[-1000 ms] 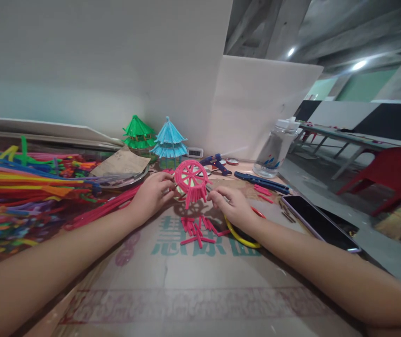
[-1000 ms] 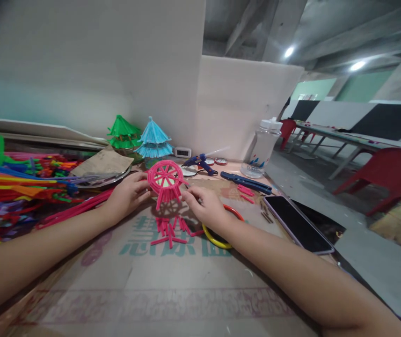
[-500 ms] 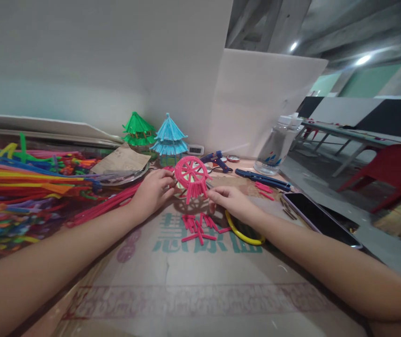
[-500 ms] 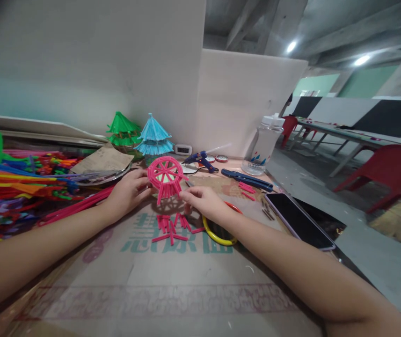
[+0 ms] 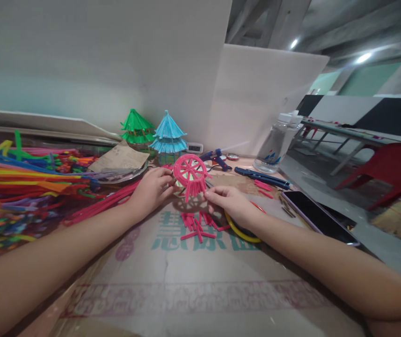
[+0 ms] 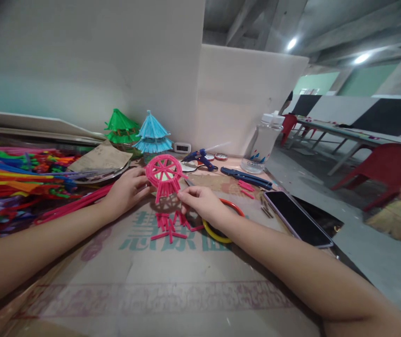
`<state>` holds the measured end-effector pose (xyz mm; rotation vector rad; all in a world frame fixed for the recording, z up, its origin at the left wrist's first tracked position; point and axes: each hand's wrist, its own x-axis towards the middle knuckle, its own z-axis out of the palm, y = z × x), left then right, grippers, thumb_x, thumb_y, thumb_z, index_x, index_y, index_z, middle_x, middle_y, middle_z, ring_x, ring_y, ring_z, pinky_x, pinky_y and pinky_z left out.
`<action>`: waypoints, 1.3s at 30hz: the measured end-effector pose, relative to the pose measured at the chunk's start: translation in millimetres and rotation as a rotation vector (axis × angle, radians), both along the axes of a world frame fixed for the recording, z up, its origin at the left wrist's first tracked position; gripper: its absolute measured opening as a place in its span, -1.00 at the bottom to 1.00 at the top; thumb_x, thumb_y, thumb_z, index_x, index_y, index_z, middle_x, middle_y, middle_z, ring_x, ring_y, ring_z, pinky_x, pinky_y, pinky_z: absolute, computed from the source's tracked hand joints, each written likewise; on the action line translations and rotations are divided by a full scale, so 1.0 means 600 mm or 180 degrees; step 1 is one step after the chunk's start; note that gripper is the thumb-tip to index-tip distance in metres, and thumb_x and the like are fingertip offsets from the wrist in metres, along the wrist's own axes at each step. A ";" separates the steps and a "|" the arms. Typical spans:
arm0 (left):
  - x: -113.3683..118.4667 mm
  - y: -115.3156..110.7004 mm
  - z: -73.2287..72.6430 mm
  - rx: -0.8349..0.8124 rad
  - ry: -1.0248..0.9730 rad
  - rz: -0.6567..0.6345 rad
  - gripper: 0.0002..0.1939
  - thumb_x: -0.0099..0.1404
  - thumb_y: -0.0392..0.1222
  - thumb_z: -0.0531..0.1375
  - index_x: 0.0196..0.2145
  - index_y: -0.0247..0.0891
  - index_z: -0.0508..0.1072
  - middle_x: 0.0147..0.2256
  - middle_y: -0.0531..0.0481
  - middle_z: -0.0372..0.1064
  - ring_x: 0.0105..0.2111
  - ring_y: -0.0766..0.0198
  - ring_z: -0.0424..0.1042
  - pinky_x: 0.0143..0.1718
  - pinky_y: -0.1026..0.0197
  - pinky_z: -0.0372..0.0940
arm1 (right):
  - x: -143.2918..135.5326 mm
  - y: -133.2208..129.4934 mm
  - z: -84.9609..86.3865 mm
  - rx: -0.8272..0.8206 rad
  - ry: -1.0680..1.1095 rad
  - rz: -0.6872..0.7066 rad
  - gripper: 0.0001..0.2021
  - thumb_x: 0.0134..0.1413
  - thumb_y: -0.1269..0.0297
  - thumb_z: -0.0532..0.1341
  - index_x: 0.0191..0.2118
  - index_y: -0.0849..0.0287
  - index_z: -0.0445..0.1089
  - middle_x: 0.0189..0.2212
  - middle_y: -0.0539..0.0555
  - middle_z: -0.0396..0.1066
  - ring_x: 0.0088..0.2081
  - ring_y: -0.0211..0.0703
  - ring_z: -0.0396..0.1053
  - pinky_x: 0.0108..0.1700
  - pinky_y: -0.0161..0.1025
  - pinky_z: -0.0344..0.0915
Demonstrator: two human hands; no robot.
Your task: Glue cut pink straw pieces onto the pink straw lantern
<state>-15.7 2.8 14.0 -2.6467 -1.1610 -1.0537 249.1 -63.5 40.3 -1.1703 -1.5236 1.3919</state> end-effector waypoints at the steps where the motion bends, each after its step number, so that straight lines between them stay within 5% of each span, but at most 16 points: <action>1: 0.000 0.000 0.000 0.0000 -0.0001 -0.0006 -0.78 0.43 -0.06 0.21 -0.25 -0.19 0.61 -0.08 -0.12 0.50 -0.03 0.04 0.45 0.12 -0.07 0.33 | 0.000 0.000 0.001 0.0024 0.0017 0.0002 -0.47 -0.13 -0.25 0.46 -0.39 0.16 0.42 -0.62 -0.05 0.42 -0.62 -0.34 0.22 -0.58 -0.35 0.02; 27: 0.001 -0.001 -0.002 0.0092 0.0078 -0.0182 -0.76 0.46 -0.06 0.20 -0.20 -0.24 0.62 -0.09 -0.15 0.53 -0.03 0.02 0.48 0.11 -0.09 0.33 | -0.003 -0.004 0.005 0.0044 -0.0007 0.0130 -0.43 -0.13 -0.30 0.45 -0.40 0.18 0.44 -0.61 -0.05 0.41 -0.58 -0.34 0.24 -0.54 -0.34 0.05; 34: 0.001 -0.001 -0.003 0.0107 0.0028 -0.0054 -0.77 0.45 -0.07 0.22 -0.18 -0.21 0.64 -0.03 -0.16 0.52 -0.01 0.01 0.48 0.13 -0.11 0.34 | 0.002 0.001 -0.003 0.0404 -0.0061 -0.0125 -0.36 0.08 -0.44 0.23 -0.49 0.15 0.38 -0.62 -0.03 0.34 -0.58 -0.30 0.24 -0.51 -0.30 0.12; 37: -0.002 0.001 -0.005 0.0065 -0.0086 -0.0061 -0.76 0.46 -0.07 0.20 -0.15 -0.21 0.64 0.00 -0.16 0.51 0.00 0.02 0.48 0.10 -0.06 0.38 | 0.014 0.022 -0.007 0.0793 0.0079 -0.0603 -0.45 0.16 -0.31 0.25 -0.50 0.13 0.33 -0.61 -0.06 0.31 -0.55 -0.29 0.27 -0.45 -0.30 0.20; 39: -0.004 0.000 -0.005 0.0077 -0.0291 -0.0169 -0.76 0.47 -0.08 0.19 -0.15 -0.22 0.63 0.01 -0.16 0.50 0.00 0.06 0.50 0.07 0.01 0.42 | 0.022 0.038 -0.010 0.0938 0.0122 -0.0700 -0.63 0.08 -0.09 0.38 -0.33 0.14 0.42 -0.53 -0.07 0.40 -0.49 -0.27 0.33 -0.39 -0.30 0.27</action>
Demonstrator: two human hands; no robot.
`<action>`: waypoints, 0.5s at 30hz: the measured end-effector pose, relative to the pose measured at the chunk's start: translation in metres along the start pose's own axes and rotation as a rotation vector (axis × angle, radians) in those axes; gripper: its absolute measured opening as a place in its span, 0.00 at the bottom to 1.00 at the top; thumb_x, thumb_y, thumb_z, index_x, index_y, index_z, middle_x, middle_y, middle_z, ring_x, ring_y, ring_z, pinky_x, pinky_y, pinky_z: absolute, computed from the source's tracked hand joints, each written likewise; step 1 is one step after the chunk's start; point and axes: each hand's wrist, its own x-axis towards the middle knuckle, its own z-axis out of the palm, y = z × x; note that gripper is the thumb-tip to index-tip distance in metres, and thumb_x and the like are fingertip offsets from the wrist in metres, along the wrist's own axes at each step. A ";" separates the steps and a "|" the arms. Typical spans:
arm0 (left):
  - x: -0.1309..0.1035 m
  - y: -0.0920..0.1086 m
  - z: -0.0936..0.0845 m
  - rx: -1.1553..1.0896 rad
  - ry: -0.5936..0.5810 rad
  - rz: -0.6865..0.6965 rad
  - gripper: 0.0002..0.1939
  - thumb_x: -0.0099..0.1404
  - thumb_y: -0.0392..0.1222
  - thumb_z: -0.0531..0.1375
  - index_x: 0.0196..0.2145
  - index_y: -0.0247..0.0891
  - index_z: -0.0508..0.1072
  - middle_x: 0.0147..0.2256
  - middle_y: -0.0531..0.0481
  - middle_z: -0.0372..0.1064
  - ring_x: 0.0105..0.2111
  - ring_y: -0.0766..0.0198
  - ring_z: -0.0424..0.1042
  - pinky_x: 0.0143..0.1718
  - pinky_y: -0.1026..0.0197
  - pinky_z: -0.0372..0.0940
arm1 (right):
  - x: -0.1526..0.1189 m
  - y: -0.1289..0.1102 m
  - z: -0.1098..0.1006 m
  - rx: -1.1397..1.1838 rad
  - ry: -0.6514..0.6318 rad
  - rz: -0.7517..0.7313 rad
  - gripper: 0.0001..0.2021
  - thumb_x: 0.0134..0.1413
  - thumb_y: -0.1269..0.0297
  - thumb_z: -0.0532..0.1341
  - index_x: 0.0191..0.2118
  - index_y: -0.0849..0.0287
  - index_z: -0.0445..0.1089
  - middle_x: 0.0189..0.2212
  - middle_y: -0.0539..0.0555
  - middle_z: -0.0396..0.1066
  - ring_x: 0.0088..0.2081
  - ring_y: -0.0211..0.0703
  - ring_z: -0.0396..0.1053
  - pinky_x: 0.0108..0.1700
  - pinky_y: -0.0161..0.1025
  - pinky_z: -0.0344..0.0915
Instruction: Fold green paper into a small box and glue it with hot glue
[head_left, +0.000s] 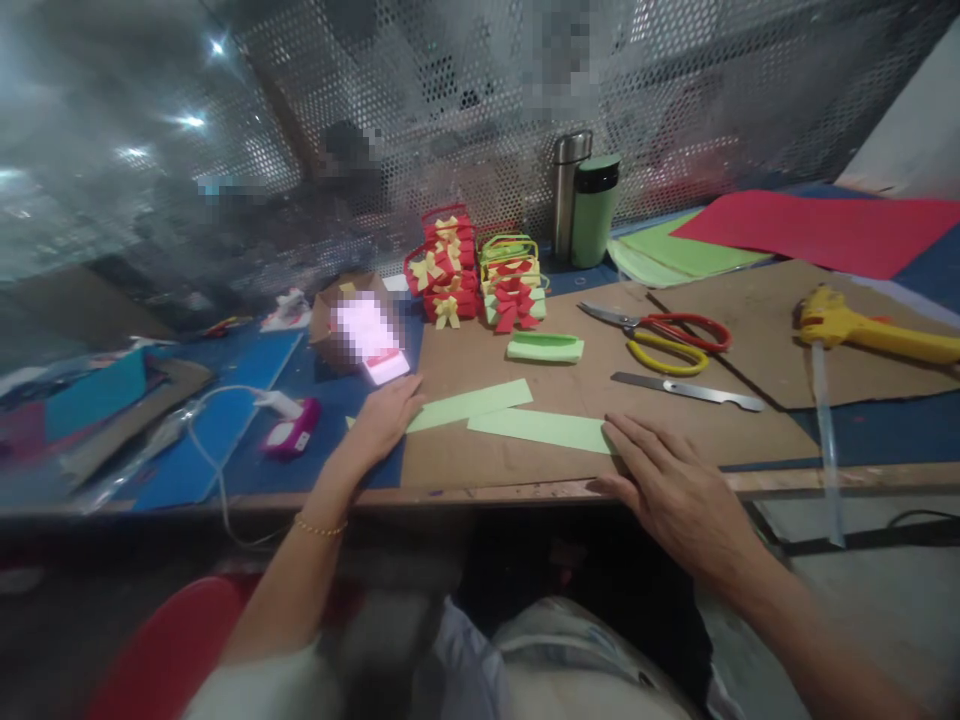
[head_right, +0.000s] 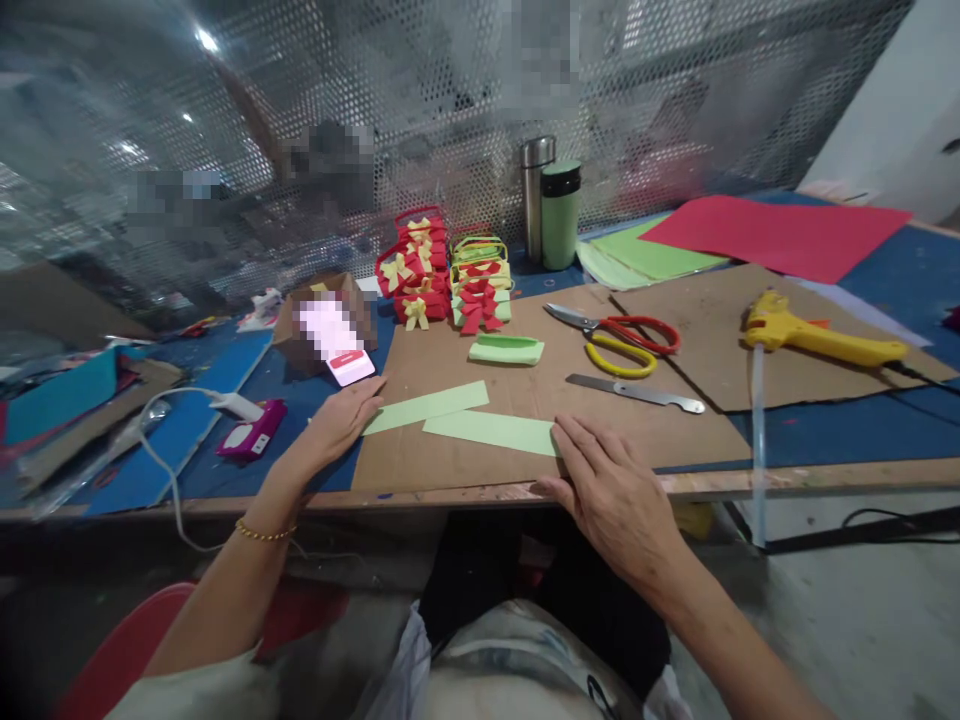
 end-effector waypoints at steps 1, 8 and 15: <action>-0.001 -0.002 0.001 0.020 -0.024 -0.016 0.28 0.76 0.48 0.45 0.63 0.30 0.68 0.62 0.35 0.69 0.62 0.52 0.69 0.63 0.47 0.64 | 0.000 0.000 0.000 0.002 -0.001 0.001 0.24 0.71 0.56 0.55 0.65 0.65 0.63 0.58 0.70 0.72 0.57 0.61 0.70 0.55 0.55 0.68; -0.050 -0.015 -0.017 0.278 -0.074 -0.092 0.20 0.75 0.45 0.49 0.48 0.37 0.79 0.56 0.35 0.75 0.58 0.45 0.73 0.56 0.44 0.68 | 0.002 0.000 -0.003 0.021 -0.032 0.021 0.25 0.70 0.55 0.56 0.65 0.65 0.63 0.58 0.69 0.72 0.58 0.61 0.69 0.55 0.55 0.67; -0.039 0.021 -0.015 0.131 0.115 0.164 0.22 0.75 0.50 0.50 0.53 0.35 0.77 0.57 0.34 0.74 0.58 0.47 0.72 0.59 0.44 0.67 | 0.006 -0.003 -0.007 0.005 -0.059 0.030 0.24 0.70 0.53 0.55 0.63 0.64 0.66 0.59 0.69 0.71 0.57 0.60 0.68 0.55 0.55 0.68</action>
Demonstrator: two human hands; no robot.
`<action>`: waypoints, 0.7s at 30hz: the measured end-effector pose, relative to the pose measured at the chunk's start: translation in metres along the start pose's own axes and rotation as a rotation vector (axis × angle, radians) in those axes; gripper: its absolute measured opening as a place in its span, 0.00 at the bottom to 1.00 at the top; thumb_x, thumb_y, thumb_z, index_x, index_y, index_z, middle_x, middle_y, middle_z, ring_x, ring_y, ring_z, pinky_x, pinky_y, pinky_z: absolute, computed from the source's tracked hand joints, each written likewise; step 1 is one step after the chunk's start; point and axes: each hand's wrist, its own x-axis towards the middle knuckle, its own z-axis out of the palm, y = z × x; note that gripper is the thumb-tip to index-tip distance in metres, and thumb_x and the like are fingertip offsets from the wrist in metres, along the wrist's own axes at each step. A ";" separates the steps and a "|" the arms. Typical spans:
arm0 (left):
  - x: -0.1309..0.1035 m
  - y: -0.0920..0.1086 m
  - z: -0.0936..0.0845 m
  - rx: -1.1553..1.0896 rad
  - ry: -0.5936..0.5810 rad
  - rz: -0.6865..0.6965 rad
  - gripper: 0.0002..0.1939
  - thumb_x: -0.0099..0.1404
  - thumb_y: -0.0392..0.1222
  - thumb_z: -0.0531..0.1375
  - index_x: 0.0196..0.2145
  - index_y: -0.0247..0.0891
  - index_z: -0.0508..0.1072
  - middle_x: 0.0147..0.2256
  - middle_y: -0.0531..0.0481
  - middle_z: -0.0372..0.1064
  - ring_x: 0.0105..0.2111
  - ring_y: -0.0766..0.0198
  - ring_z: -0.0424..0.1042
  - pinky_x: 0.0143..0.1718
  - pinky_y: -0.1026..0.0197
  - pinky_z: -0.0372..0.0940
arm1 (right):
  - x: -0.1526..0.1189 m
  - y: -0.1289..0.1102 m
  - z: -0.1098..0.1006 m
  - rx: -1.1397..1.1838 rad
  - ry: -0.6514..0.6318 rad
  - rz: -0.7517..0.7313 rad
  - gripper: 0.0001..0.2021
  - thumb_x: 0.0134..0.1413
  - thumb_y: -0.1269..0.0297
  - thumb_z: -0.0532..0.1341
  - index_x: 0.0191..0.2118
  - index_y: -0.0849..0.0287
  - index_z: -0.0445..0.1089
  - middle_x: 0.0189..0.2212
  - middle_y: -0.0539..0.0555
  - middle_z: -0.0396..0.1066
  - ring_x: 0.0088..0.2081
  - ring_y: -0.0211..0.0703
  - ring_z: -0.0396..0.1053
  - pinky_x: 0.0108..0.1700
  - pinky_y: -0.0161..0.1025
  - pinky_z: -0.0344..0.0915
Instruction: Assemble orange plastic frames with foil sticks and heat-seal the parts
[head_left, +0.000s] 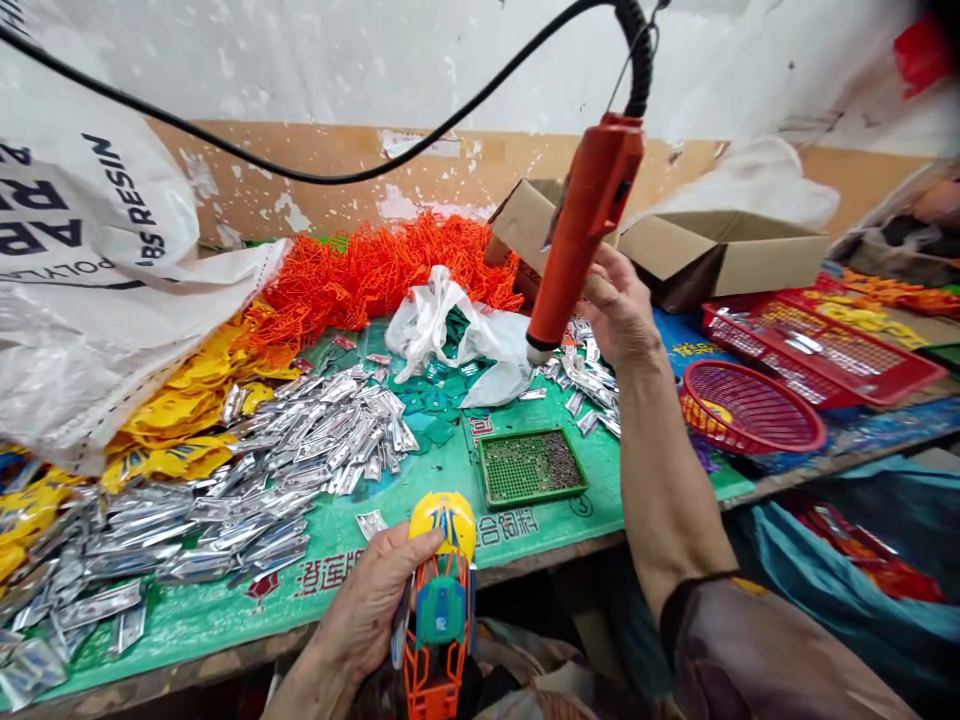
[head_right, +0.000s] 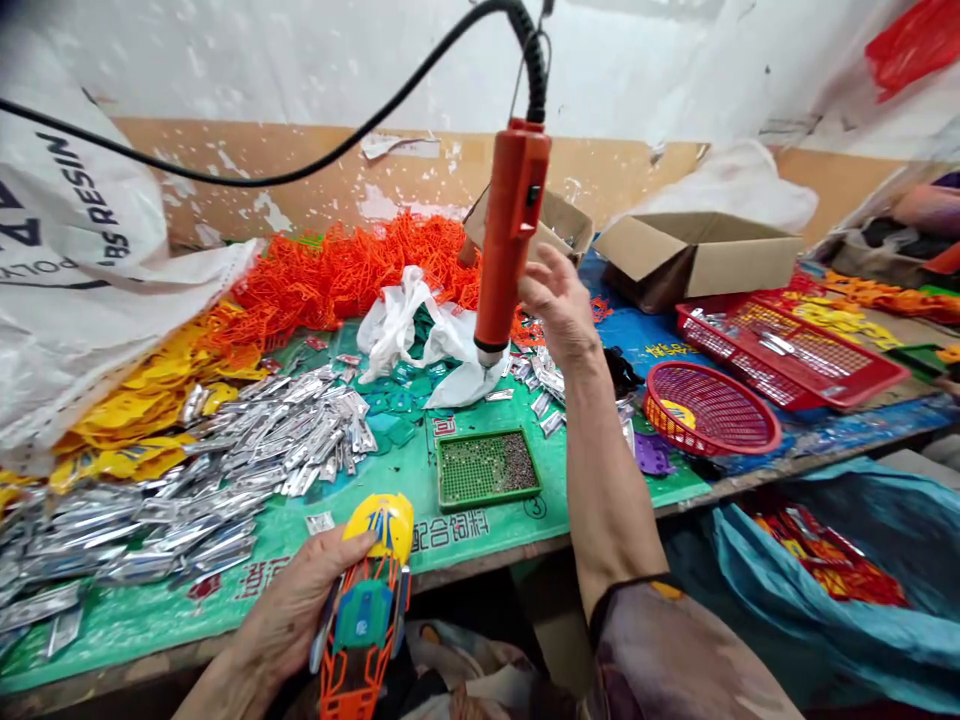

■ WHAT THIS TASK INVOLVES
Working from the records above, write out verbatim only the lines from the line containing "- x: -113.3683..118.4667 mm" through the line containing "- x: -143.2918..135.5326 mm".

■ SOLUTION TO THE PROBLEM
  - x: -113.3683..118.4667 mm
  - y: -115.3156..110.7004 mm
  - z: -73.2287..72.6430 mm
  - rx: -0.8349..0.8124 rad
  - ry: -1.0248..0.9730 rad
  - rz: -0.6567..0.6345 rad
  - gripper: 0.0002..0.1939
  - thumb_x: -0.0099..0.1404
  - thumb_y: -0.0392..0.1222
  - thumb_z: -0.0531..0.1375
  - index_x: 0.0196..0.2145
  - index_y: -0.0247..0.0891
  - index_z: -0.0508..0.1072
  - middle_x: 0.0147..0.2256
  - middle_y: -0.0531..0.0481
  - middle_z: -0.0372..0.1064
  - ring_x: 0.0105..0.2111
  - ring_y: -0.0766..0.0198
  - ring_z: -0.0424..0.1042
  - pinky_x: 0.0143..0.1718
  - pinky_y: -0.1026..0.0197
  - pinky_z: -0.0372..0.0940
arm1 (right):
  - x: -143.2918..135.5326 mm

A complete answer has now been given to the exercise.